:: What to produce ::
Reproduce every record below, character by character.

------ Records

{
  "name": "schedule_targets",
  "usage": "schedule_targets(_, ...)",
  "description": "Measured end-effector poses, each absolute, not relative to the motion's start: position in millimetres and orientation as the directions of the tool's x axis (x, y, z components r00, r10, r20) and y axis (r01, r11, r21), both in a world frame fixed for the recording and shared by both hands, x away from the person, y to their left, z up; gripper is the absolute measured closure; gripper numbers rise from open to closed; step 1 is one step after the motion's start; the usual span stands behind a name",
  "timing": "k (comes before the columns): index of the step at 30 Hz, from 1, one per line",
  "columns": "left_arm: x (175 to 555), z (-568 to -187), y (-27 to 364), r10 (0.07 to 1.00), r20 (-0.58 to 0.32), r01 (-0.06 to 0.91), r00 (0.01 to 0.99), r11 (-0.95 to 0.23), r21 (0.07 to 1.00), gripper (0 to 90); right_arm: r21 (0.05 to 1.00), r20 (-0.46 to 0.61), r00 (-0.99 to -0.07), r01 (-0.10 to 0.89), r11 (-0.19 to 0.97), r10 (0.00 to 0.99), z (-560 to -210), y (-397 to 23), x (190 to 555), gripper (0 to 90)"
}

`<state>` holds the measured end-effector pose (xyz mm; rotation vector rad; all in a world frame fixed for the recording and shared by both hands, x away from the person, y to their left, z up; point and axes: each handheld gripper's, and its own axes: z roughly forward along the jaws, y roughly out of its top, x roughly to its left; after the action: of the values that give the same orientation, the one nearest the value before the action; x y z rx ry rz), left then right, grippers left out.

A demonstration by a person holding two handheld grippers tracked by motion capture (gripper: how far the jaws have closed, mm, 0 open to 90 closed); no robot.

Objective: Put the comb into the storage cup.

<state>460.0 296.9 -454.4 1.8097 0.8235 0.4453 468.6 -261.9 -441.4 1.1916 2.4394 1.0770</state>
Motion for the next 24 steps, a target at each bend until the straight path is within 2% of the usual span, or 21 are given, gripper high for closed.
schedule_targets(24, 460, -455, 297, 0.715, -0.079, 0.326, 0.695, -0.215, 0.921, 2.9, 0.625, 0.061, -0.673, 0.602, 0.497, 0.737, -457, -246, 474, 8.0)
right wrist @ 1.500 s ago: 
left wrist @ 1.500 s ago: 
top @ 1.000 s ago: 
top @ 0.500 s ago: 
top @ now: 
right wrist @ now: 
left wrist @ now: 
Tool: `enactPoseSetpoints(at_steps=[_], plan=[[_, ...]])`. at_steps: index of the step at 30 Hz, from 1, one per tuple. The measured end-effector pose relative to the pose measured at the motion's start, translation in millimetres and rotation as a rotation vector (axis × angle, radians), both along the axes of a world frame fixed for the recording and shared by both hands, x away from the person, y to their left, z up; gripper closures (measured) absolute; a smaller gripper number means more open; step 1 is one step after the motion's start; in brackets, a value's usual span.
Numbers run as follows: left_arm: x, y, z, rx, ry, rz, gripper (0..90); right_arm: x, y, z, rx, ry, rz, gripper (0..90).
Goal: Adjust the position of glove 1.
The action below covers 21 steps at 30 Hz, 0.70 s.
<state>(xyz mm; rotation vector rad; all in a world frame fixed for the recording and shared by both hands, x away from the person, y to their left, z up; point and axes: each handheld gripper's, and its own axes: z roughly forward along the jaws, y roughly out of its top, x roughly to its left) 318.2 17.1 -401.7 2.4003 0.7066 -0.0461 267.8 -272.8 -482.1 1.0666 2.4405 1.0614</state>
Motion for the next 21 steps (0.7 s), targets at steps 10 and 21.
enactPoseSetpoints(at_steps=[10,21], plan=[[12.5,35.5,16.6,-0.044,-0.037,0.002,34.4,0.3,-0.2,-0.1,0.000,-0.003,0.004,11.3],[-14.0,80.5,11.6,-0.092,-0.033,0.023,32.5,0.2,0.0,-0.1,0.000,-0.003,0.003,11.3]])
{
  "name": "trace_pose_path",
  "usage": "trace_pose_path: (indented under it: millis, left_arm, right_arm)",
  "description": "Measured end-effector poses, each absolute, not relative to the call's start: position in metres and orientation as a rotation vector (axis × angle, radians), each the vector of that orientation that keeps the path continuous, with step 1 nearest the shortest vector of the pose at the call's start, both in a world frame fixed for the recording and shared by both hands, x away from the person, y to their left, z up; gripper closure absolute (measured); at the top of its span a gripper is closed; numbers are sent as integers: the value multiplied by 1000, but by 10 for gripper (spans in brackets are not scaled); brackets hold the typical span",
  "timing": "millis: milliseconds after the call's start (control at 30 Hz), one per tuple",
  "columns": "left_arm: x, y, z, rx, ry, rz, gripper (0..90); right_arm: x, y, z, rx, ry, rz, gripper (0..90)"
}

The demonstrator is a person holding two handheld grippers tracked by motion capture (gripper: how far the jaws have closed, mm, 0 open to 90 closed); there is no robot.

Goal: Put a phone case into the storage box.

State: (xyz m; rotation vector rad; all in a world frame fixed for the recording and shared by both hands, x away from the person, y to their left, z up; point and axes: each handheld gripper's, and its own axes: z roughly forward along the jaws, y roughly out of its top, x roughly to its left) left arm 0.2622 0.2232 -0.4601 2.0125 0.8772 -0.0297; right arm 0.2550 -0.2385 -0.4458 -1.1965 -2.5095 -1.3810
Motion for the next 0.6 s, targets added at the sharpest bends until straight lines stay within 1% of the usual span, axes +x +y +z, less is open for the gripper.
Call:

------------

:: Response for this exercise ::
{
  "name": "schedule_targets",
  "usage": "schedule_targets(_, ...)",
  "description": "Measured end-effector poses, each absolute, not relative to the motion's start: position in millimetres and orientation as the directions of the tool's x axis (x, y, z components r00, r10, r20) and y axis (r01, r11, r21), both in a world frame fixed for the recording and shared by both hands, x away from the person, y to their left, z up; gripper is the absolute measured closure; gripper numbers rise from open to closed; step 1 is one step after the motion's start; the usual span stands behind a name",
  "timing": "k (comes before the columns): index of the step at 30 Hz, from 1, one per line",
  "columns": "left_arm: x (175 to 555), z (-568 to -187), y (-27 to 364), r10 (0.07 to 1.00), r20 (-0.58 to 0.32), r01 (-0.06 to 0.91), r00 (0.01 to 0.99), r11 (-0.95 to 0.23), r21 (0.07 to 1.00), gripper (0 to 90); right_arm: r21 (0.05 to 1.00), r20 (-0.46 to 0.61), r00 (-0.99 to -0.07), r01 (-0.10 to 0.89), r11 (-0.19 to 0.97), r10 (0.00 to 0.99), z (-560 to -210), y (-397 to 23), x (190 to 555), gripper (0 to 90)"
}

`<state>` holds the measured end-effector pose (xyz mm; rotation vector rad; all in a world frame fixed for the recording and shared by both hands, x away from the person, y to their left, z up; point and axes: each handheld gripper's, and its own axes: z roughly forward along the jaws, y roughly out of its top, x roughly to its left; after the action: of the values that give the same orientation, the one nearest the value before the action; x y z rx ry rz), left then right, grippers left out.

A demonstration by a person holding two handheld grippers tracked by motion capture (gripper: how far the jaws have closed, mm, 0 open to 90 closed); no robot.

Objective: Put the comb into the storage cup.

<state>460.0 296.9 -454.4 1.8097 0.8235 0.4453 468.6 -261.9 -441.4 1.1916 2.4394 1.0770</state>
Motion for the next 24 steps, a target at each bend until the straight path is within 2% of the usual span, or 21 are given, gripper high for closed.
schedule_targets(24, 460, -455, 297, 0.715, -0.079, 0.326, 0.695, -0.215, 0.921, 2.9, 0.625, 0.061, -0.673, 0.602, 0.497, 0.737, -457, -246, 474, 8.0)
right wrist @ 1.500 s ago: 
left wrist @ 1.500 s ago: 
top @ 1.000 s ago: 
top @ 0.500 s ago: 
top @ now: 
right wrist @ now: 
left wrist @ now: 
Tool: `enactPoseSetpoints(at_steps=[_], plan=[[_, ...]])`. at_steps: index of the step at 30 Hz, from 1, one per tuple. The measured end-effector pose relative to the pose measured at the motion's start, translation in millimetres and rotation as a rotation vector (axis × angle, radians), both along the axes of a world frame fixed for the recording and shared by both hands, x away from the person, y to their left, z up; gripper closures (measured) absolute; a smaller gripper number means more open; step 1 is one step after the motion's start; in brackets, a value's usual span.
Numbers run as follows: left_arm: x, y, z, rx, ry, rz, gripper (0..90); right_arm: x, y, z, rx, ry, rz, gripper (0..90).
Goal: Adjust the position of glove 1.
The action below covers 21 steps at 30 Hz, 0.70 s.
<state>(xyz mm; rotation vector rad; all in a world frame fixed for the recording and shared by both hands, x away from the person, y to their left, z up; point and axes: each handheld gripper's, and its own axes: z roughly forward along the jaws, y roughly out of its top, x roughly to its left) 318.2 17.1 -401.7 2.4003 0.7066 -0.0461 267.8 -272.8 -482.1 1.0666 2.4405 1.0614</state>
Motion for the next 21 steps (0.7 s), targets at steps 10 and 21.
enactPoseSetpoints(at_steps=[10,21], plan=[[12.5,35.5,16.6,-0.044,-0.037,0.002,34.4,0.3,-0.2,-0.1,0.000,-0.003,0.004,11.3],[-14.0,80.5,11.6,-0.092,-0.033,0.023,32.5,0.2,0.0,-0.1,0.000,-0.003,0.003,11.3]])
{
  "name": "trace_pose_path",
  "usage": "trace_pose_path: (indented under it: millis, left_arm, right_arm)",
  "description": "Measured end-effector poses, each absolute, not relative to the call's start: position in metres and orientation as a rotation vector (axis × angle, radians), each the vector of that orientation that keeps the path continuous, with step 1 nearest the shortest vector of the pose at the call's start, both in a world frame fixed for the recording and shared by both hands, x away from the person, y to their left, z up; gripper closure absolute (measured); at the top of its span a gripper is closed; numbers are sent as integers: the value multiplied by 1000, but by 10 for gripper (spans in brackets are not scaled); brackets hold the typical span",
  "timing": "millis: milliseconds after the call's start (control at 30 Hz), one per tuple",
  "columns": "left_arm: x, y, z, rx, ry, rz, gripper (0..90); right_arm: x, y, z, rx, ry, rz, gripper (0..90)"
}

The demonstrator is a person holding two handheld grippers tracked by motion capture (gripper: how far the jaws have closed, mm, 0 open to 90 closed); there is no robot.

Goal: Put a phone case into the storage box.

State: (xyz m; rotation vector rad; all in a world frame fixed for the recording and shared by both hands, x away from the person, y to their left, z up; point and axes: each handheld gripper's, and its own axes: z roughly forward along the jaws, y roughly out of its top, x roughly to its left) left arm 0.2622 0.2232 -0.4601 2.0125 0.8772 -0.0297; right arm 0.2550 -0.2385 -0.4458 -1.1965 -2.5095 -1.3810
Motion for the next 0.6 s, targets added at the sharpest bends until straight lines stay within 1% of the usual span, axes +x +y +z, less is open for the gripper.
Call:

The output has been completed.